Item 2.03. — Creation of a Direct Financial Obligation or an Obligation under an Off-Balance Sheet Arrangement of a Registrant.

The information set forth under Item 1.01, “Entry into a Material Definitive Agreement”, is incorporated by reference into this Item 2.03.


Item 2.05. Costs Associated with Exit or Disposal Activities.

Lease Exit Costs

On September 27, 2011, the Board of Directors (the “Board”) of the Company approved a plan to reduce the Company’s occupancy of its leased premises in Princeton, New Jersey and Rochester, New York. These space reductions, which will allow the Company to further reduce its facilities-related costs by pursuing subleases for excess space at both locations, will result in approximately $2.8 million of lease exit costs. The charges related to the space reductions will be reflected in the Company’s financial statements for the fiscal quarter ending September 30, 2011.

The Company will continue to evaluate its leased office space needs relative to the overall needs of the business.

Section 5 — Corporate Governance and Management

Item 5.02. — Departure of Directors or Certain Officers; Election of Directors; Appointment of Certain Officers; Compensatory Arrangements of Certain Officers.

On September 25, 2011, James R. Riedman, a director of the Company, notified the Board that he has decided not to stand for reelection at the Company’s 2011 Annual Meeting of Stockholders on November 1, 2011 (the “2011 Annual Meeting”).

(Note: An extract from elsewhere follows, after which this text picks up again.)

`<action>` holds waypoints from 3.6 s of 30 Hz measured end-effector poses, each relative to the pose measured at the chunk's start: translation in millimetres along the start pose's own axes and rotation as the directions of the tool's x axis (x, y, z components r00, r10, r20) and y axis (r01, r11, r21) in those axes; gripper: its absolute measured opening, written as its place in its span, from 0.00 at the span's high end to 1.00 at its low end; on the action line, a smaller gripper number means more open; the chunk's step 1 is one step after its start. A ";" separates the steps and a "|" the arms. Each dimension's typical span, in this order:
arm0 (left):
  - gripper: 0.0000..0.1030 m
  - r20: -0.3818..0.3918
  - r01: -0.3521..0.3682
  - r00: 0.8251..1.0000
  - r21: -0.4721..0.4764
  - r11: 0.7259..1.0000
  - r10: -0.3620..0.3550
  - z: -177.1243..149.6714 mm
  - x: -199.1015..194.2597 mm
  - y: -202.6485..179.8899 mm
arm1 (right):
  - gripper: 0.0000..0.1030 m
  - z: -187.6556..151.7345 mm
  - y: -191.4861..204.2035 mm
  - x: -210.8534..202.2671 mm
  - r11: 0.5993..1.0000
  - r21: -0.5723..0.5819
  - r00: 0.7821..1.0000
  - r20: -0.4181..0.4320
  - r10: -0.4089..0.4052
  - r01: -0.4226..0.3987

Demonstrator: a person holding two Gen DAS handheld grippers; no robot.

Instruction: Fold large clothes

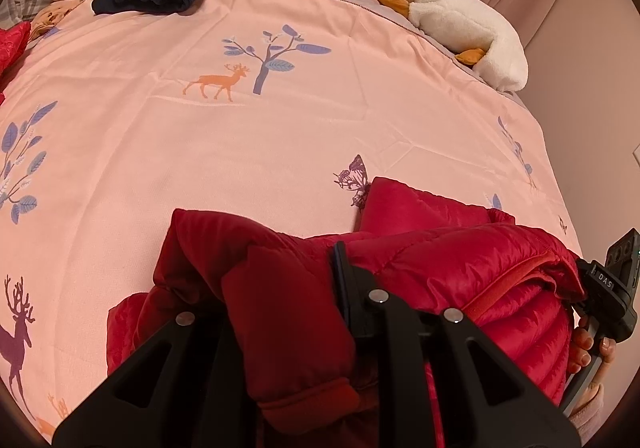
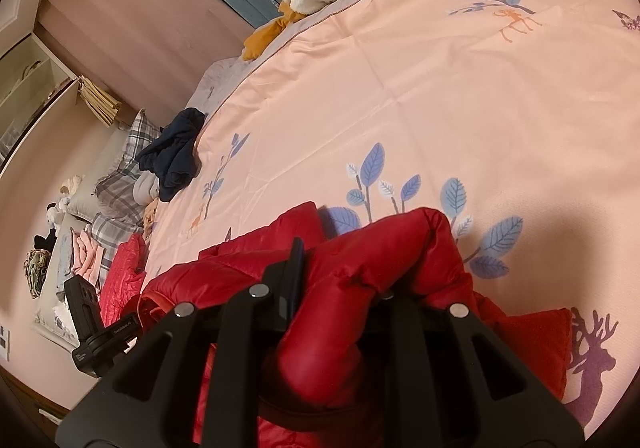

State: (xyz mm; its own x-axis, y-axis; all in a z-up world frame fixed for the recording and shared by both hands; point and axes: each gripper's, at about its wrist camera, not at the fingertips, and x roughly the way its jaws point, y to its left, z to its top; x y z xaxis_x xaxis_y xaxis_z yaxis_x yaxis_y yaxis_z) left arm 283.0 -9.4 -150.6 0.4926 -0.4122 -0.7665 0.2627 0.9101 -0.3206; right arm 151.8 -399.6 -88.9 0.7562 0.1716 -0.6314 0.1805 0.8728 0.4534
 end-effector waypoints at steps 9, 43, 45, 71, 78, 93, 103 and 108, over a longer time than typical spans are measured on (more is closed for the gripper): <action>0.83 0.001 0.000 1.000 -0.001 1.000 0.000 -0.4 0.1 0.2 | 0.82 -1.2 -0.2 1.0 1.000 0.001 1.000 -0.002 -0.001 0.001; 0.83 -0.025 -0.015 1.000 -0.023 1.000 0.015 -0.2 0.6 0.5 | 0.80 4.8 2.2 -0.7 0.999 0.039 0.998 -0.058 -0.034 0.036; 0.83 -0.027 -0.021 0.999 -0.022 1.000 0.020 -0.1 0.4 -0.1 | 0.79 5.4 3.4 -0.7 0.998 0.038 0.997 -0.062 -0.038 0.040; 0.82 -0.042 -0.080 0.996 -0.018 0.997 0.079 0.7 -8.9 -9.2 | 0.55 9.0 17.2 -7.6 0.999 0.028 0.996 -0.079 -0.034 0.037; 0.79 -0.035 -0.078 0.996 -0.016 0.997 0.078 -1.8 -14.3 -10.5 | 0.54 9.1 17.8 -6.7 0.999 0.029 0.996 -0.078 -0.035 0.037; 0.70 -0.021 -0.082 0.996 -0.007 0.997 0.082 -4.4 -27.7 -14.5 | 0.43 7.6 22.8 -11.1 0.999 0.025 0.997 -0.075 -0.036 0.038; 0.64 -0.020 -0.070 0.997 -0.029 0.997 0.069 -5.7 -31.9 -14.0 | 0.39 7.1 25.1 -12.3 0.999 0.023 0.997 -0.072 -0.041 0.042; 0.61 -0.009 -0.049 0.999 -0.051 0.997 0.049 -5.5 -35.2 -12.8 | 0.35 7.1 25.4 -11.9 0.999 0.024 0.997 -0.070 -0.040 0.041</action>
State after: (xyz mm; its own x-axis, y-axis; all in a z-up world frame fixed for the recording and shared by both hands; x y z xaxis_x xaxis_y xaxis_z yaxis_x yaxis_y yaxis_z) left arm 257.8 -6.3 -122.5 0.4973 -0.3671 -0.7861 0.1953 0.9302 -0.3108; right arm 151.9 -382.7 -65.4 0.7024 0.1686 -0.6916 0.2265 0.8681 0.4417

Mr. Riedman will complete his current term on the Board, which expires at the conclusion of the 2011 Annual Meeting. He also will continue to serve as Chairman of the Compensation Committee and a member of the Nominating and Governance Committee until the expiration of his current term. Mr. Riedman’s decision not to stand for reelection was not related in any manner to any past, present, or contemplated accounting, finance or legal issue, or to any disagreement with the Board or management over any issue or policy, including any accounting-related policy.

Section 9 — Financial Statements and Exhibits

Item 9.01. Financial Statements and Exhibits.

 

(d) Exhibits.
Exhibit 10.1    Amendment Agreement No. 2 and Waiver, dated as of September 27, 2011, to that certain Amended and Restated Credit Agreement, dated as of June 30, 2010, among the Company, JPMorgan Chase Bank, N.A., as Administrative Agent and Issuing Bank, and the Lenders party thereto, as amended by Amendment Agreement No. 1, dated as of August 27, 2010.
Exhibit 99.1    Press Release issued by Harris Interactive Inc. on September 28, 2011 announcing the Company’s earnings for the fiscal quarter and fiscal year ended June 30, 2011.

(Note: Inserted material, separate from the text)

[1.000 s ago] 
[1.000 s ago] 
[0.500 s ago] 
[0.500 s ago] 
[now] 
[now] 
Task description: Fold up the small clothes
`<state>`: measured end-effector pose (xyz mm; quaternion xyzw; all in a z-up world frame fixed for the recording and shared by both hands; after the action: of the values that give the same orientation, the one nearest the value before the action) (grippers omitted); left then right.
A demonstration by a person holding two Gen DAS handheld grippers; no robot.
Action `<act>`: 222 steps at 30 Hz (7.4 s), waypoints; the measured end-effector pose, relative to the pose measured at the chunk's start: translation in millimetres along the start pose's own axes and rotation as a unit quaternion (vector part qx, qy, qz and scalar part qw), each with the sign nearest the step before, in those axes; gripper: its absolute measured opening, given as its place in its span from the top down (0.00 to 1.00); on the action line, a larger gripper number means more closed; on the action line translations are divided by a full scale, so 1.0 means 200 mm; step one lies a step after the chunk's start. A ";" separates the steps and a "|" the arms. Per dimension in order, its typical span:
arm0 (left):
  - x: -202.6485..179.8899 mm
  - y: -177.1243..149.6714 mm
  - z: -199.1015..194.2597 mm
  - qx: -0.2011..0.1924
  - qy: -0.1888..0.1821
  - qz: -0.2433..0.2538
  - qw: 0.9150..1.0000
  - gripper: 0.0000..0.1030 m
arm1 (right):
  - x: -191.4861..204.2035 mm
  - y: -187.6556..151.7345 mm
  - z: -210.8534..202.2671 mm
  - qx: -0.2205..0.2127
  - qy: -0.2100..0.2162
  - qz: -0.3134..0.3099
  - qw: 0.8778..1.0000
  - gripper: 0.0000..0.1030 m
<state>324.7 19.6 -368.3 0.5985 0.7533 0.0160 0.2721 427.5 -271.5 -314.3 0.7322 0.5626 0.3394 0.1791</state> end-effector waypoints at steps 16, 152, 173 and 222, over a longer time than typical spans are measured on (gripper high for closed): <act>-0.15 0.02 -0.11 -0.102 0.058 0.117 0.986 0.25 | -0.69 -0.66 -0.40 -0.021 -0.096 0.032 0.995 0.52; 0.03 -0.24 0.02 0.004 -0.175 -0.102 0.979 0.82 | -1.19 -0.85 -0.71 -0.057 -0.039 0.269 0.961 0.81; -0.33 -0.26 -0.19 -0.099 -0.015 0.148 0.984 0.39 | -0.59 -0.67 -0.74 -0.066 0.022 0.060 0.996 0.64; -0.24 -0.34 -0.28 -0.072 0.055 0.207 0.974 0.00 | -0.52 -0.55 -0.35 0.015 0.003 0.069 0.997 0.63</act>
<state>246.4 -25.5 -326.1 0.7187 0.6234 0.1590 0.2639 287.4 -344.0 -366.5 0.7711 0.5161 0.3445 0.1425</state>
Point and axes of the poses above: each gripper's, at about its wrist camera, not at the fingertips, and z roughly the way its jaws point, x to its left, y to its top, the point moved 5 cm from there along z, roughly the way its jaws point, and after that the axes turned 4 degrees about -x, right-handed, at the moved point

Exhibit 99.1 is not “filed” pursuant to the Securities Exchange Act of 1934 and is not incorporated by reference into any registrations under the Securities Act of 1933. Additionally, the submission of Item 2.02 of this Report on Form 8-K is not an admission as to the materiality of any information in this Report that is required to be disclosed solely by Regulation FD.


SIGNATURES

Pursuant to the requirements of the Securities Exchange Act of 1934, the registrant has duly caused this Report to be signed on its behalf by the undersigned hereunto duly authorized.

 

HARRIS INTERACTIVE INC.

    (Registrant)

By:   /s/ Eric W. Narowski
Name:   Eric W. Narowski
Title:  

Interim Chief Financial Officer

(Principal Financial Officer)

Dated: September 28, 2011


EXHIBIT INDEX

 

EXHIBIT
NO.

  

DESCRIPTION

Exhibit 10.1    Amendment Agreement No. 2 and Waiver, dated as of September 27, 2011, to that certain Amended and Restated Credit Agreement, dated as of June 30, 2010, among the Company, JPMorgan Chase Bank, N.A., as Administrative Agent and Issuing Bank, and the Lenders party thereto, as amended by Amendment Agreement No. 1, dated as of August 27, 2010.
Exhibit 99.1    Press Release issued by Harris Interactive Inc. on September 28, 2011 announcing the Company’s earnings for the fiscal quarter and fiscal year ended June 30, 2011.